→ **PROBLEM TO WORK ON**
Lines in the data below that contain the word "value" are to be copied.

+++

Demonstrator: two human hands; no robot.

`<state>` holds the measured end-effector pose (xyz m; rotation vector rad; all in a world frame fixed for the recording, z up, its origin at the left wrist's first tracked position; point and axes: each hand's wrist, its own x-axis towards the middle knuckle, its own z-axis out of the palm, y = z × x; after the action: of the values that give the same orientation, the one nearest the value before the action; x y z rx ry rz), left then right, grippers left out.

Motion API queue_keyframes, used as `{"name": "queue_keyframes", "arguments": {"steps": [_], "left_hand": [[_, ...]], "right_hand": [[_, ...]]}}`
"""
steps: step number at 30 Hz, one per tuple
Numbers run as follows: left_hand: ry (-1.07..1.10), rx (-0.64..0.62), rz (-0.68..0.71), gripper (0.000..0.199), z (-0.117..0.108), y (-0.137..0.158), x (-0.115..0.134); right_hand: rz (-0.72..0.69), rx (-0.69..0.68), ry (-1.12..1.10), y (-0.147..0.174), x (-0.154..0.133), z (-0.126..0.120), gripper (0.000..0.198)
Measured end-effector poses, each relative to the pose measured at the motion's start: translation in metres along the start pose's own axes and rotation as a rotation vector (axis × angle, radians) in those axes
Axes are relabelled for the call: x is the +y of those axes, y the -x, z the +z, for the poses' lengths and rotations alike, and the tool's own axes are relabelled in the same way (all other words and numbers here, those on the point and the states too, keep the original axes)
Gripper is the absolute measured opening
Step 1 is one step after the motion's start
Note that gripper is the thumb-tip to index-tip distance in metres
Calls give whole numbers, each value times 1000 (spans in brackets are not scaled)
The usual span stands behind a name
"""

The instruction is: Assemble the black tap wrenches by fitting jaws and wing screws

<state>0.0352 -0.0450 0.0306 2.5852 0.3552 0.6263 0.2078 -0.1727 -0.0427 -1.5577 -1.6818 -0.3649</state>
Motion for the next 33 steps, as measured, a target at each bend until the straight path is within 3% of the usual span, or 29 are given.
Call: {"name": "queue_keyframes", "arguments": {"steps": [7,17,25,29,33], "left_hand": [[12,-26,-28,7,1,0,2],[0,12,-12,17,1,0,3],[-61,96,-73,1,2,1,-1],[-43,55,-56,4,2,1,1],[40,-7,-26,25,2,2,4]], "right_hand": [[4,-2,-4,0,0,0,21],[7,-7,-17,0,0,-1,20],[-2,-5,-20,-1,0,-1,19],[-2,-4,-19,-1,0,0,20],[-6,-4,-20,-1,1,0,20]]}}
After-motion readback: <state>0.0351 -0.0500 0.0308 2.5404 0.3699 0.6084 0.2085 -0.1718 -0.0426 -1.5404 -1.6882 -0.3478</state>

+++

→ **EXPECTED ANSWER**
`<state>` holds the measured end-effector pose (xyz m; rotation vector rad; all in a world frame fixed for the recording, z up, its origin at the left wrist's first tracked position; point and axes: each hand's wrist, its own x-axis towards the middle knuckle, its own z-axis out of the palm, y = z × x; after the action: of the values that give the same orientation, the one nearest the value before the action; x y z rx ry rz), left then right, grippers left out.
Calls give whole numbers, each value times 1000 (spans in brackets are not scaled)

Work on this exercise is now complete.